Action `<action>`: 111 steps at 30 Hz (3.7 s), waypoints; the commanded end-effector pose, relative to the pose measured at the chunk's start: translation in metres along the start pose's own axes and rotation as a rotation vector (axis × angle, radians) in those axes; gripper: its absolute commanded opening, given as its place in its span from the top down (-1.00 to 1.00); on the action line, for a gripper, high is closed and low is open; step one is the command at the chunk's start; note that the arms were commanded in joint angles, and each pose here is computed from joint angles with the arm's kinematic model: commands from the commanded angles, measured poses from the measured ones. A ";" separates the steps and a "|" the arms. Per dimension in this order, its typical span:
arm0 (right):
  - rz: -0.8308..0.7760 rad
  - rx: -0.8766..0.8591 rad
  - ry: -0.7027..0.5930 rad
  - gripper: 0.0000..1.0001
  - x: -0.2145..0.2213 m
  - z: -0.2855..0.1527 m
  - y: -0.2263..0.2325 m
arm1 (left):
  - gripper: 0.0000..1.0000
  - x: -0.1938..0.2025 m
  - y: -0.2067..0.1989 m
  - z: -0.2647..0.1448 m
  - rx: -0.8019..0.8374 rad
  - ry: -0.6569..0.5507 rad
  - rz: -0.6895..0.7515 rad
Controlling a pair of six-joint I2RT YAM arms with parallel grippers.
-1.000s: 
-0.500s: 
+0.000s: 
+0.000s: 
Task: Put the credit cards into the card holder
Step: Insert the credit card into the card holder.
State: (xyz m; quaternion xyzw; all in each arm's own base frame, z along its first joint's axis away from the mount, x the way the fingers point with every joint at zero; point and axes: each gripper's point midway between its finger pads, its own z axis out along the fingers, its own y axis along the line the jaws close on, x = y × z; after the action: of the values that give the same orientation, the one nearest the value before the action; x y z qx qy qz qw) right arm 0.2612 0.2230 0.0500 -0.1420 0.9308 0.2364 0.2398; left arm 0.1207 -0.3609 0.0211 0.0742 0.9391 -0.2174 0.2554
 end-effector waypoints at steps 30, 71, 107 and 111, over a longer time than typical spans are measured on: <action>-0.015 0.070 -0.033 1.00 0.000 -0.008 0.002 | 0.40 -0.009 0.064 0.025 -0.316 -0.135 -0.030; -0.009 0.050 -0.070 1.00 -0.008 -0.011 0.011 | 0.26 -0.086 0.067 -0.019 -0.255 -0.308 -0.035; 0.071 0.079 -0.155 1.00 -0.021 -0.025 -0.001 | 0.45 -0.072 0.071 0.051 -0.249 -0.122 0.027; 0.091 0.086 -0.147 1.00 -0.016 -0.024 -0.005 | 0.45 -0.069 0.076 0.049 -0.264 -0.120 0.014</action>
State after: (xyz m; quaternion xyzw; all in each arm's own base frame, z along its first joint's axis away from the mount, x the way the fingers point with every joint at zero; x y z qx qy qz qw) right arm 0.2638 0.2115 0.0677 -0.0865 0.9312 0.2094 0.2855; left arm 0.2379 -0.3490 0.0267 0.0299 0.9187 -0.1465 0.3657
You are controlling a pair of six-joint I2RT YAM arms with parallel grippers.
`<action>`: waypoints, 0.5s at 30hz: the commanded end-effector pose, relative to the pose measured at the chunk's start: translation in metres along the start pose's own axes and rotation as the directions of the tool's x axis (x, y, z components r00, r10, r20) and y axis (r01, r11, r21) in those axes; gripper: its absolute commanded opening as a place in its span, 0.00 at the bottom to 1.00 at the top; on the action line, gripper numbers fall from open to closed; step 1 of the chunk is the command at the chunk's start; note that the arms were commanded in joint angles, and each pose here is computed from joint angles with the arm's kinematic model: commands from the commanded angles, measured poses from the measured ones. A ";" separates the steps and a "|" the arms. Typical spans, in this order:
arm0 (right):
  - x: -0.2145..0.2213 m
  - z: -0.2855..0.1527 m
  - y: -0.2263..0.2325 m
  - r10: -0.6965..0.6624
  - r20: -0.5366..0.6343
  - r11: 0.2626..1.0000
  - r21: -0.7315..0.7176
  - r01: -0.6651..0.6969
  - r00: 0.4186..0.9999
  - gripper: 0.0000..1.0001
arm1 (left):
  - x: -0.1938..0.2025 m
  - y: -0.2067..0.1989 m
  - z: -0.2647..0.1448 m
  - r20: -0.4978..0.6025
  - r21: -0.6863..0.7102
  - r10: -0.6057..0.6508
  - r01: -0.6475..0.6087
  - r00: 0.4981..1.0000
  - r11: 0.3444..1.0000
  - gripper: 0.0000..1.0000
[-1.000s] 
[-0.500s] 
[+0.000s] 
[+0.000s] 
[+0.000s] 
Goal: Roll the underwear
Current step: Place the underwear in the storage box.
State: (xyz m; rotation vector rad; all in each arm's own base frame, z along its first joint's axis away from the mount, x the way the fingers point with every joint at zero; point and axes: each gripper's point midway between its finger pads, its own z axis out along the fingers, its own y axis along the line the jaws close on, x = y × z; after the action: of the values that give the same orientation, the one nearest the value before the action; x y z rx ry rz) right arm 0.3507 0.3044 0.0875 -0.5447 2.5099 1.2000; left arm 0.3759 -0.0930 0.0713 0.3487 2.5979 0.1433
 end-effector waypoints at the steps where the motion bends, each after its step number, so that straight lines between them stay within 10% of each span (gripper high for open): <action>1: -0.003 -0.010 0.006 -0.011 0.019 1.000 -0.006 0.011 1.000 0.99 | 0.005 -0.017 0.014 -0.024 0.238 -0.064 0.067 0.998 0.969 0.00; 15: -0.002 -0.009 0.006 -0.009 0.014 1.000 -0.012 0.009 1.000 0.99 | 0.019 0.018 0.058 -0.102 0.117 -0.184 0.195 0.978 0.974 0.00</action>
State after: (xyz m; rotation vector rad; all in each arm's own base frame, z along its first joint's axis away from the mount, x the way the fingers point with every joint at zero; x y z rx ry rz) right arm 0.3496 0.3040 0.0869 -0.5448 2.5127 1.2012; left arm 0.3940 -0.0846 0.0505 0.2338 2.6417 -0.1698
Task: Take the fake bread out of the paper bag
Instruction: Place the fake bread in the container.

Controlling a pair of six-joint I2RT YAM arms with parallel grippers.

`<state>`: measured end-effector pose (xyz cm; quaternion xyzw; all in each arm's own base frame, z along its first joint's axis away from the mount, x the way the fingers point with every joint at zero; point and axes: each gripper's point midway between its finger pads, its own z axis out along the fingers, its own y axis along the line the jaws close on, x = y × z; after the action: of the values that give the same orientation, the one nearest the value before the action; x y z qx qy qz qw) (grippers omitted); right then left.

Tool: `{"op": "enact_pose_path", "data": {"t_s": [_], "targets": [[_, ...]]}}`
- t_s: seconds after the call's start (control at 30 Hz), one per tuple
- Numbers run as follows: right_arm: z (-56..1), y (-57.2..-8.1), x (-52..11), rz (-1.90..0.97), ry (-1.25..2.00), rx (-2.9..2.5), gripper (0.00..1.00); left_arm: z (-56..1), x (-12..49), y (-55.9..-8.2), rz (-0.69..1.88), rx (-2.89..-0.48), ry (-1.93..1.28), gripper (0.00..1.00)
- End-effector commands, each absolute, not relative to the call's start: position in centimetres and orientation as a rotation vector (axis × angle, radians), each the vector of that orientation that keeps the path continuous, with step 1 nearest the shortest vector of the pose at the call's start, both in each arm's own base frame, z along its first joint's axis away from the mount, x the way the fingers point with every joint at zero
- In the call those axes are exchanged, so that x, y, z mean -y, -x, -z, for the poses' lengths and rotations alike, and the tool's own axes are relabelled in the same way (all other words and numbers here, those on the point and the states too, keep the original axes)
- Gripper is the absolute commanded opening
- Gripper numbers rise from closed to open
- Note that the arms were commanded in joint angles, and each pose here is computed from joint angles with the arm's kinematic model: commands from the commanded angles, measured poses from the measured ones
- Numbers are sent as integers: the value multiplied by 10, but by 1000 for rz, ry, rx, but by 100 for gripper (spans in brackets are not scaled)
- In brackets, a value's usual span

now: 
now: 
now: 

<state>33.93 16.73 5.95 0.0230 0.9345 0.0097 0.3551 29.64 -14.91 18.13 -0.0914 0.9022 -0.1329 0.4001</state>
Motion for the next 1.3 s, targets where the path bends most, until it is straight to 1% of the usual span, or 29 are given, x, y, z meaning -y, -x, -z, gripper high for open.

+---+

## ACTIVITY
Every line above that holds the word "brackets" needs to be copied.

## ANSWER FOR THIS EXERCISE
- Numbers are sent as integers: the value multiplied by 10, but by 1000 for rz, ry, rx, but by 100 for gripper (spans in brackets are not scaled)
- In brackets, a value's usual span

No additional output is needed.